EXERCISE INSTRUCTIONS
All lines from the one bearing "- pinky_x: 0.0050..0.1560" through the end of the data below must be printed exactly as they stand, with pictures removed.

SUPPLIED INFORMATION

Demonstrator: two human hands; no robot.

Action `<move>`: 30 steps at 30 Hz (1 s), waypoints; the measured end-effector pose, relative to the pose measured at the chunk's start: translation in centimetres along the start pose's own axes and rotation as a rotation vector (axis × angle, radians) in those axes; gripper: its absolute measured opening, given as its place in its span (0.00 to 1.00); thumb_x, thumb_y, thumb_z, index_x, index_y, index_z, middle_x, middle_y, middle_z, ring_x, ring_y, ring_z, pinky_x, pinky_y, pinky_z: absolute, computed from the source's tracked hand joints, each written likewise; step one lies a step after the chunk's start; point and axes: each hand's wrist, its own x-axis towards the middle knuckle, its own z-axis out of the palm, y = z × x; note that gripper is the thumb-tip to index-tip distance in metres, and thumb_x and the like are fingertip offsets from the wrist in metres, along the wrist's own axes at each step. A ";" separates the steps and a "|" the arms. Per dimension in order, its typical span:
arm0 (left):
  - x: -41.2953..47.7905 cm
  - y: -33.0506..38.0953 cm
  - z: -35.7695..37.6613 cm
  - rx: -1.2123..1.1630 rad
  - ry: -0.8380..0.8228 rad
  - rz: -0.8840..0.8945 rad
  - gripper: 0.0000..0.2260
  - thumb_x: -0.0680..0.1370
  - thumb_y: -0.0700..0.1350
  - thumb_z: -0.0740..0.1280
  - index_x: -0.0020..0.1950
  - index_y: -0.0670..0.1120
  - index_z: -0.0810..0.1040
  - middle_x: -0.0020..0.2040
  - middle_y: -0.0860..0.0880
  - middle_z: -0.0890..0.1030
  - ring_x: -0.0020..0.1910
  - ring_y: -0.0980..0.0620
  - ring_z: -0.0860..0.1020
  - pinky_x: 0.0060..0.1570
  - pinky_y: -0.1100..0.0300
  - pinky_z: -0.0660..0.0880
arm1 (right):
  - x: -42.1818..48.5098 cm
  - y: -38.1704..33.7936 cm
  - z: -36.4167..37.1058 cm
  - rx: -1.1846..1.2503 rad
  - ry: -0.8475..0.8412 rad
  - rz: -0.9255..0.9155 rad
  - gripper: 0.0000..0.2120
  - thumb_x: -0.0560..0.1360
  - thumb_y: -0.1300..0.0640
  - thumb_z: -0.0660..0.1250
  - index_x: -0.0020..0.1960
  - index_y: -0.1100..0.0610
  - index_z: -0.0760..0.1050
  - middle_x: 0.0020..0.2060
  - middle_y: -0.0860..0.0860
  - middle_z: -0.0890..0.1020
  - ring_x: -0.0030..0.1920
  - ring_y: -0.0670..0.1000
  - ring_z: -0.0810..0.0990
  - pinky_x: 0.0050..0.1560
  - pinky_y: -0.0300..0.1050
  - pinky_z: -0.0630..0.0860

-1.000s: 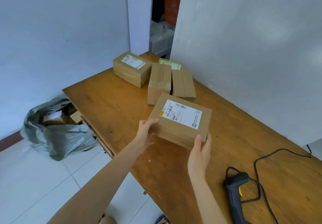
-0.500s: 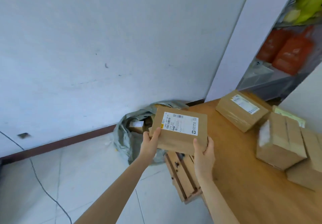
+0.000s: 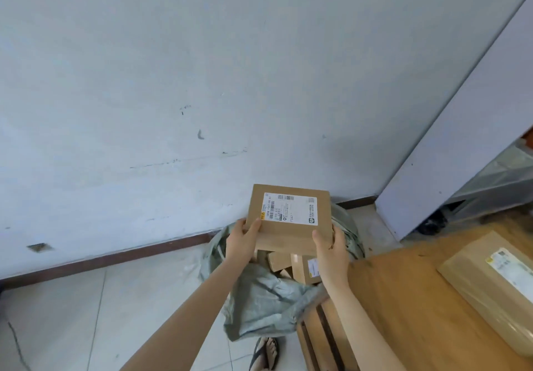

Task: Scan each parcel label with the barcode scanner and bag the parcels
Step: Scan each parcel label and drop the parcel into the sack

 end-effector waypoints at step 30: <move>7.0 9.0 17.8 0.542 -1.146 0.375 0.07 0.81 0.42 0.62 0.45 0.47 0.78 0.44 0.46 0.79 0.47 0.47 0.78 0.48 0.61 0.76 | -4.1 -1.0 -6.0 -0.099 0.687 0.428 0.06 0.79 0.55 0.61 0.53 0.51 0.77 0.52 0.45 0.77 0.52 0.46 0.75 0.50 0.37 0.69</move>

RESPONSE BELOW
  - pinky_x: 0.0050..0.1560
  - pinky_y: -0.0300..0.1050
  - pinky_z: -0.0630..0.0860

-1.000s: 
-0.500s: 
+0.000s: 

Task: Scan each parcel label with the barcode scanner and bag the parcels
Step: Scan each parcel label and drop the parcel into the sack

 end-effector waypoints at step 30: <move>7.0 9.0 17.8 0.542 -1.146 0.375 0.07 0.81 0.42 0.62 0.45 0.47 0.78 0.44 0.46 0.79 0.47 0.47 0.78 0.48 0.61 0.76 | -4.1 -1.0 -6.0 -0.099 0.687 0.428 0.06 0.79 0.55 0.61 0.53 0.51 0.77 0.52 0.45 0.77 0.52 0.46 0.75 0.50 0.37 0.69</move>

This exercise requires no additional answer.